YOUR TASK
Reproduce nothing but the lines from the start of the material through the line that includes "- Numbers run", both ends included, and omit every picture.

STORED DATA
================================
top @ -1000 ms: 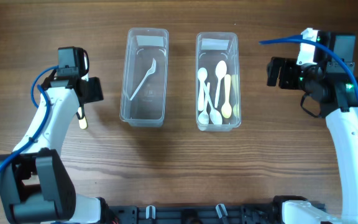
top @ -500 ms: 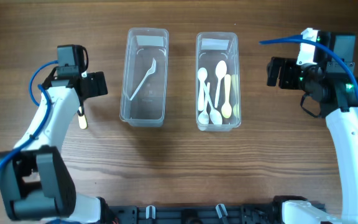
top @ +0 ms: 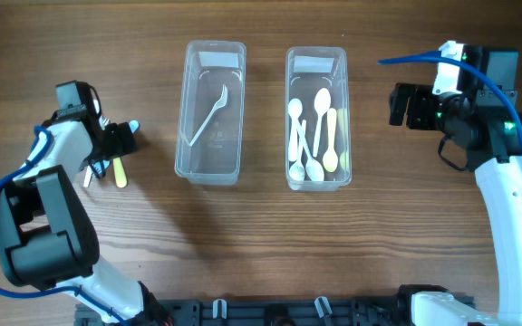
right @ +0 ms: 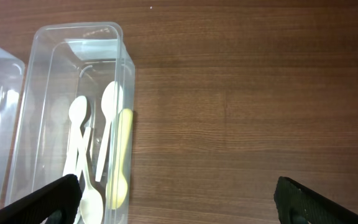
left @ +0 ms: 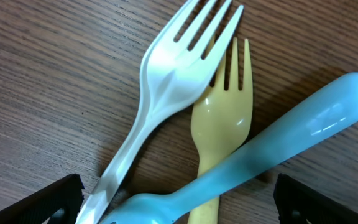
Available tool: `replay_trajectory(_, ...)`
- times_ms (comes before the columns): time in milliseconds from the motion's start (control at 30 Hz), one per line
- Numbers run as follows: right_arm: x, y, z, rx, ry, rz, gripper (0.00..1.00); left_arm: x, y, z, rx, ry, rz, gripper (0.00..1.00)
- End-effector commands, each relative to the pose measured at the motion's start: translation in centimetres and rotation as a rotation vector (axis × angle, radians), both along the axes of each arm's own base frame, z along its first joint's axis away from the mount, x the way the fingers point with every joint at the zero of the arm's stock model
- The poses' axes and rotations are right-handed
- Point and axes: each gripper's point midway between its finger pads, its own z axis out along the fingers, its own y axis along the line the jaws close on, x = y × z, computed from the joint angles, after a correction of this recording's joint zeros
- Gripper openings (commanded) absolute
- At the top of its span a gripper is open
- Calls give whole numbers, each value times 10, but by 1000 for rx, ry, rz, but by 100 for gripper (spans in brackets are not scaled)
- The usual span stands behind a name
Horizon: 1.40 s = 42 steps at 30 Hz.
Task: Pack container
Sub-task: 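Grasp the light-blue fork by its handle with the left gripper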
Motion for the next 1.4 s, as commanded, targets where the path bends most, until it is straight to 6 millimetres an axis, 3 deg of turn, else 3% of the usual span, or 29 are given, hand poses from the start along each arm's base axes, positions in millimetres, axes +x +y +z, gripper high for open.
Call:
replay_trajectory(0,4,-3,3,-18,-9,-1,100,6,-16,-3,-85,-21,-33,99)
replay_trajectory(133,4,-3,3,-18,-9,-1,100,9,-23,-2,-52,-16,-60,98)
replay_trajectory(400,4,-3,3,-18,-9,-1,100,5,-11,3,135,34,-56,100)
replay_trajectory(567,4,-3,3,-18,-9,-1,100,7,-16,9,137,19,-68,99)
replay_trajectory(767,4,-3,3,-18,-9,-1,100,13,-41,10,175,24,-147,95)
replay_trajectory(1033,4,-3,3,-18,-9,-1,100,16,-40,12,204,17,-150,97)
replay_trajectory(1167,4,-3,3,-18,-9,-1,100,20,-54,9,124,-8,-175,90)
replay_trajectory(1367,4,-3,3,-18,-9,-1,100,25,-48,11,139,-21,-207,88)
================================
TASK ANSWER
top @ -1000 ms: 
top @ -500 ms: 
top @ +0 ms: 
right @ +0 ms: 
left @ +0 ms: 
Available tool: `replay_trajectory(_, ...)`
- times_ms (comes before the columns): time in milliseconds from the motion's start (control at 30 Hz), one per line
- Numbers run as follows: right_arm: x, y, z, rx, ry, rz, gripper (0.00..1.00); left_arm: x, y, z, rx, ry, rz, gripper (0.00..1.00)

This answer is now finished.